_Exercise objective_
Could you restate all of the records below exactly, with the pictures left out?

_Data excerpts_
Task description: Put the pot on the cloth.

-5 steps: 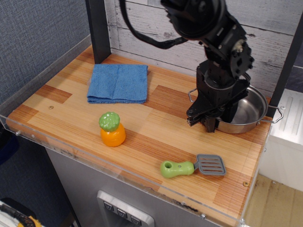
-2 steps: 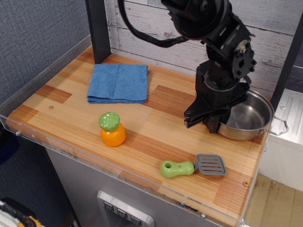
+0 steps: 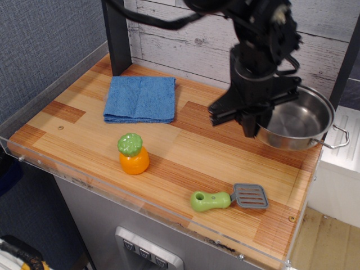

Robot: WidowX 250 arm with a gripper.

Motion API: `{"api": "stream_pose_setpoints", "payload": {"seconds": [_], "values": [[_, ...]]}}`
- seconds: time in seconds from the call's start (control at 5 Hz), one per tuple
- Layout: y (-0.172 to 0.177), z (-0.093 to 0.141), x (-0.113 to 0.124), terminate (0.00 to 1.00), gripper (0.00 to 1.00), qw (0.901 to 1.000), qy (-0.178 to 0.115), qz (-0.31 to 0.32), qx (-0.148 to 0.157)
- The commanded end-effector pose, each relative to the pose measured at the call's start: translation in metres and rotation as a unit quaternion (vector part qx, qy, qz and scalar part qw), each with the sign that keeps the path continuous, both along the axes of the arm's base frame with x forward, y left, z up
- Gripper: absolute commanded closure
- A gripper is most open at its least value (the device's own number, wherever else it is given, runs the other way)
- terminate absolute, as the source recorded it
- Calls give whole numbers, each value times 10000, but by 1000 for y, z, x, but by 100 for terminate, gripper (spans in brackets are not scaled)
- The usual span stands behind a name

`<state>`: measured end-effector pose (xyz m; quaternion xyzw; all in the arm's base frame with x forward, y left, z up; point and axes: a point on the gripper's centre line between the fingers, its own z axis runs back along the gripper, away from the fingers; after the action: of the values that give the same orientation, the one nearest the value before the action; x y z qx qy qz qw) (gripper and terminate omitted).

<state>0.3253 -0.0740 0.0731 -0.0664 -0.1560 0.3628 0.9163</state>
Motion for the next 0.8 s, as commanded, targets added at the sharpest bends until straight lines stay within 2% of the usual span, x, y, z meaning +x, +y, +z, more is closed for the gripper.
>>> {"api": "stream_pose_setpoints", "payload": {"seconds": [0.0,0.4,0.6], "values": [[54,52,-9,0,100,9974,-530,-477,108],[144,52,-9,0,100,9975,-524,-293,384],[176,41,-3,0,100,9975,-363,-268,537]]}}
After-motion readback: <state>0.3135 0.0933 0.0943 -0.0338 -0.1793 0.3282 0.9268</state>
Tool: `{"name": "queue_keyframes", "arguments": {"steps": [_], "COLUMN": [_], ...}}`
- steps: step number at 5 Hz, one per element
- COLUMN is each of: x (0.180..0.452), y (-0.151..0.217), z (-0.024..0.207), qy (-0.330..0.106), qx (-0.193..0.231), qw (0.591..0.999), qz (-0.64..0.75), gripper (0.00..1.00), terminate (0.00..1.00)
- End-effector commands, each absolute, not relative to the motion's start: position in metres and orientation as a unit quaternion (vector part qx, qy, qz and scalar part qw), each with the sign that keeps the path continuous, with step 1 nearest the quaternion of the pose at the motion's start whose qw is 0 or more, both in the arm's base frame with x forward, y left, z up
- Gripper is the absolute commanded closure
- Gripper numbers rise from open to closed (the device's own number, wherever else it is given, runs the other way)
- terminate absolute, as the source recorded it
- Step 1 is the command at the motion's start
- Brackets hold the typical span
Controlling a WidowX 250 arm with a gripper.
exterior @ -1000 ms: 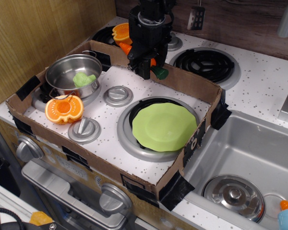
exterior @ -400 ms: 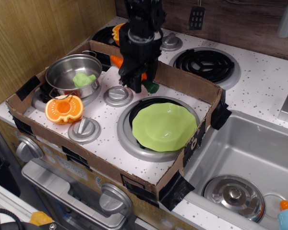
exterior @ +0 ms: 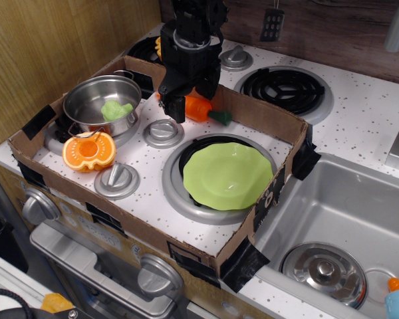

_Solved problem_
Task description: Put the pot on the cloth.

-5 steps: 
-2 steps: 
+0 steps: 

Robot: WidowX 250 arm with a gripper.

Motion API: `{"api": "stream_pose_setpoints", "payload": {"seconds": [_], "values": [[_, ...]]}}`
- seconds: time in seconds from the call's start (control at 5 Hz), one per tuple
- Layout: y (-0.172 to 0.177), z (-0.093 to 0.141), x (-0.113 to 0.124), terminate (0.00 to 1.00), gripper (0.00 to 1.00), qw (0.901 to 1.000), qy (-0.178 to 0.115), qz (-0.31 to 0.32), qx (-0.148 to 0.157)
- The commanded end-effector pose, each relative to the pose measured at the call's start: translation in metres and rotation as a unit quaternion (vector part qx, qy, qz and scalar part qw), each with the sign that keeps the path continuous, both along the axes of the arm's base frame with x forward, y left, z up
- Gripper: absolute commanded closure
- A gripper is most open at its least value (the device's own number, wherever else it is given, runs the other way)
- terminate absolute, as the source recorded it
- Calls give whole numbers, each value times 10000, but by 1000 for y, z, x, but by 100 for terminate, gripper (spans in brackets are not scaled)
- The usual span stands behind a name

`<state>`: measured end-effector pose (xyz m; quaternion xyzw; all in the arm's base frame with x forward, y left, z up; point and axes: a point on the gripper's centre line between the fingers, its own z axis runs back along the gripper, away from the fingers; after the action: of the values that give the same orientation, the one nearest the value before the action; x y z qx qy qz qw) (gripper and terminate omitted).

<state>0.3253 -0.0740 0.0731 -0.0664 -0.1560 0.3628 0.9163</state>
Motion for the next 0.8 s, as commanded, targets added at the sharpest bends until straight lines stay within 2% of the usual span, x, y, z meaning +x, +y, +z, more is closed for the gripper.
>>> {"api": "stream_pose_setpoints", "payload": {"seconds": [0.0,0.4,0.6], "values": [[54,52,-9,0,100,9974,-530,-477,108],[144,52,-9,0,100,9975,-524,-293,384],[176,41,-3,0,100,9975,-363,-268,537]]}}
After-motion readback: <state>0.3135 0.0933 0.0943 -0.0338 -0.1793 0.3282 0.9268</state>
Tool: `{"name": "queue_keyframes", "arguments": {"steps": [_], "COLUMN": [_], ...}}`
- steps: step number at 5 Hz, one per element
- COLUMN is each of: x (0.180..0.452), y (-0.151..0.217), z (-0.024..0.207), qy (-0.330..0.106), qx (-0.193..0.231), qw (0.591..0.999), qz (-0.64..0.75), gripper (0.00..1.00), terminate (0.00..1.00)
- End-effector commands, each absolute, not relative to the motion's start: position in metres and orientation as a unit quaternion (vector part qx, qy, qz and scalar part qw), each with the sign that keeps the path continuous, with step 1 nearest the quaternion of the pose at the motion's start whose qw is 0 or more, both in the arm's base frame with x forward, y left, z up
- Gripper is the absolute commanded closure
- Gripper numbers rise from open to closed (the device's own number, wherever else it is given, runs the other way)
- terminate absolute, as the source recorded it
- Step 1 is the command at the motion's start
- Brackets hold the typical span
Controlling a WidowX 250 arm with a gripper.
exterior @ -1000 ms: 
exterior @ -400 ms: 
exterior @ +0 ms: 

The exercise requires nothing more than what has been given.